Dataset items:
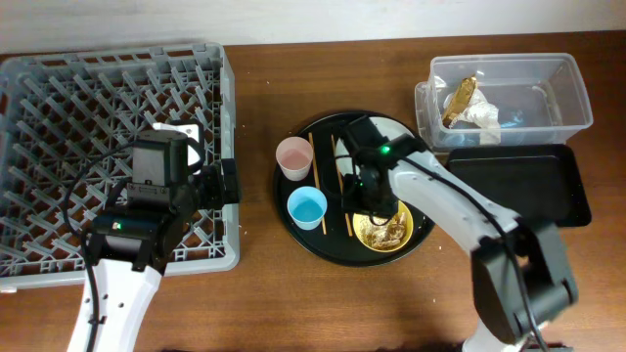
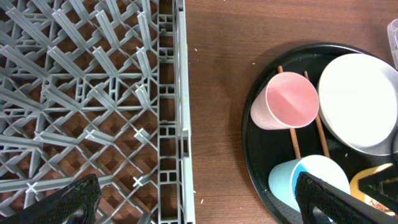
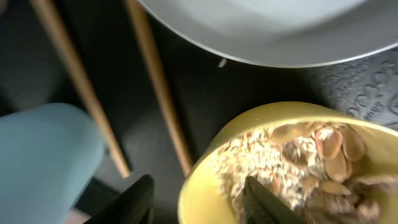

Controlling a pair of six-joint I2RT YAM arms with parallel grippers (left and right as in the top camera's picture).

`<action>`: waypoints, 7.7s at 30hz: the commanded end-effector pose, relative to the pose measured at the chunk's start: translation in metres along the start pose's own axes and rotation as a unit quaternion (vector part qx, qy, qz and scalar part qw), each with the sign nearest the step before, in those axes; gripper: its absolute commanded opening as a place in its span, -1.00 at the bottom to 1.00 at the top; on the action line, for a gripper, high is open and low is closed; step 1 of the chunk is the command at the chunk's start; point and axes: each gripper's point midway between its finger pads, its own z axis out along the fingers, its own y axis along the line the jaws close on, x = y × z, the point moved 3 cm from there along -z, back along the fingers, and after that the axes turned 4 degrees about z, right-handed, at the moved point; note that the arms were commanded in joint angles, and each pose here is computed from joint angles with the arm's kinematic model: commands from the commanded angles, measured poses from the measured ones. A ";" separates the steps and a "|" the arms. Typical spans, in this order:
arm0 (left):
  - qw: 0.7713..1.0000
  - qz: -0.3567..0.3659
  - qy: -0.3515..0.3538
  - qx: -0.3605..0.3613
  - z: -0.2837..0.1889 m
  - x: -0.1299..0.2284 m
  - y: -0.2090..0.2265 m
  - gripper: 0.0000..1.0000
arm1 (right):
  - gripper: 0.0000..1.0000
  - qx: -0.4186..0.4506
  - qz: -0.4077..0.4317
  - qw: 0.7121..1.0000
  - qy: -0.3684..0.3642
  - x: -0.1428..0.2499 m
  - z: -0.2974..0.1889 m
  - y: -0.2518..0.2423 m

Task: Sort waste into correct bins and load items into the dishwasher rack
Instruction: 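Grasp the rim of the yellow bowl with the right gripper, then tip the yellow bowl's scraps onto the black tray, then return the yellow bowl to the round tray with the right gripper, then grasp the blue cup with the right gripper and lift it, then hand the blue cup from the right gripper to the left gripper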

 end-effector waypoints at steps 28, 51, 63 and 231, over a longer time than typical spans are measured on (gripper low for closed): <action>1.000 -0.004 -0.001 -0.006 -0.006 -0.001 0.001 0.99 | -0.92 0.083 -0.076 0.993 0.035 0.010 0.009 -0.027; 1.000 -0.004 -0.001 -0.006 -0.006 -0.001 0.001 0.99 | -0.92 -0.231 -0.135 0.958 -0.102 -0.060 -0.222 -0.142; 1.000 -0.004 -0.001 -0.006 -0.006 -0.001 0.001 0.99 | -0.92 -0.413 -0.013 0.879 -0.239 -0.077 -0.166 -0.243; 0.719 0.091 -0.038 0.688 -0.039 -0.043 -0.129 0.99 | -0.92 -0.498 -0.296 0.795 -0.179 -0.025 -0.224 0.084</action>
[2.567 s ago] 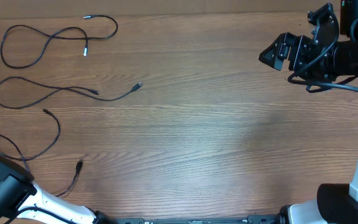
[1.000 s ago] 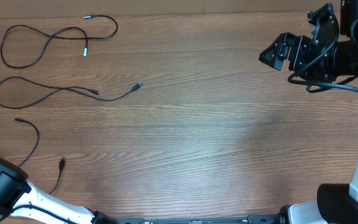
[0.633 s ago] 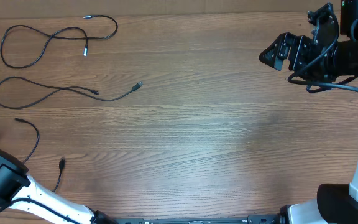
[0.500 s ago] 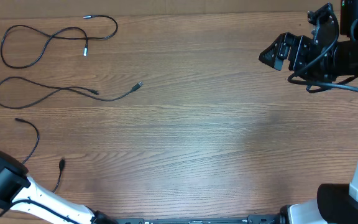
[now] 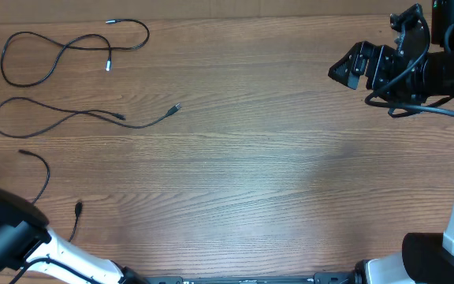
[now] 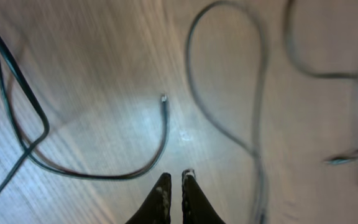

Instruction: Untangle cables

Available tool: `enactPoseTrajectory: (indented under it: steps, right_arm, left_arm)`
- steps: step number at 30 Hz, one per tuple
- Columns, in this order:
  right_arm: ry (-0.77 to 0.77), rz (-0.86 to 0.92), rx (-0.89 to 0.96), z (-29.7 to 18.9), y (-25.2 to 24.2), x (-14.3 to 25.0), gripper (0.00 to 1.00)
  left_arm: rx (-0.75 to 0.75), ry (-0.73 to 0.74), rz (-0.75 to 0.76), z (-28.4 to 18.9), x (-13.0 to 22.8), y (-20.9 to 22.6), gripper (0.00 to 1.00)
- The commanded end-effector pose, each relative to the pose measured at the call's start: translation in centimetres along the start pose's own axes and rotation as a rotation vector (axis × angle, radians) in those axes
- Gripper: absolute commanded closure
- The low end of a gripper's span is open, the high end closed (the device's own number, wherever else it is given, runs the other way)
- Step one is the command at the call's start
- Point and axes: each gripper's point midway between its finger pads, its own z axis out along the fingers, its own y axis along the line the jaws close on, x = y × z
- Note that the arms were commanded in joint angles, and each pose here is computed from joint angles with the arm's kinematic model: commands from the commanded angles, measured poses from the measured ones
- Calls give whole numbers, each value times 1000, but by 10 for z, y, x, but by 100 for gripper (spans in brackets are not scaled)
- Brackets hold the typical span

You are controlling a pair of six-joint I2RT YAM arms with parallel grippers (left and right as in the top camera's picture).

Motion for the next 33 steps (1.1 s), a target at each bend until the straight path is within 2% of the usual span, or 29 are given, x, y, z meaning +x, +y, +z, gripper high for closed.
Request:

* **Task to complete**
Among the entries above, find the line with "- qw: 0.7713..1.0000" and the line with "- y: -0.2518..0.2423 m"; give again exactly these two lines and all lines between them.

* **Response area**
  - qw: 0.7713..1.0000
  - qz: -0.3567..0.3659
  - qy: -0.3515..0.3538
  - qx: -0.3605..0.3613
  - z: -0.2837..0.1889 m
  - x: -0.1299..0.2284 m
  - y: -0.2090..0.2265 m
  - gripper: 0.0000..1.0000
arm1 (right):
  - gripper: 0.0000..1.0000
  - qx: -0.4186..0.4506
  - qz: -0.4077..0.4317
  - qw: 0.7121..1.0000
  - qy: -0.3684..0.3642
  - x: -0.1428..0.2499 m
  - z: -0.2974..0.1889 m
  - y: -0.2518..0.2423 m

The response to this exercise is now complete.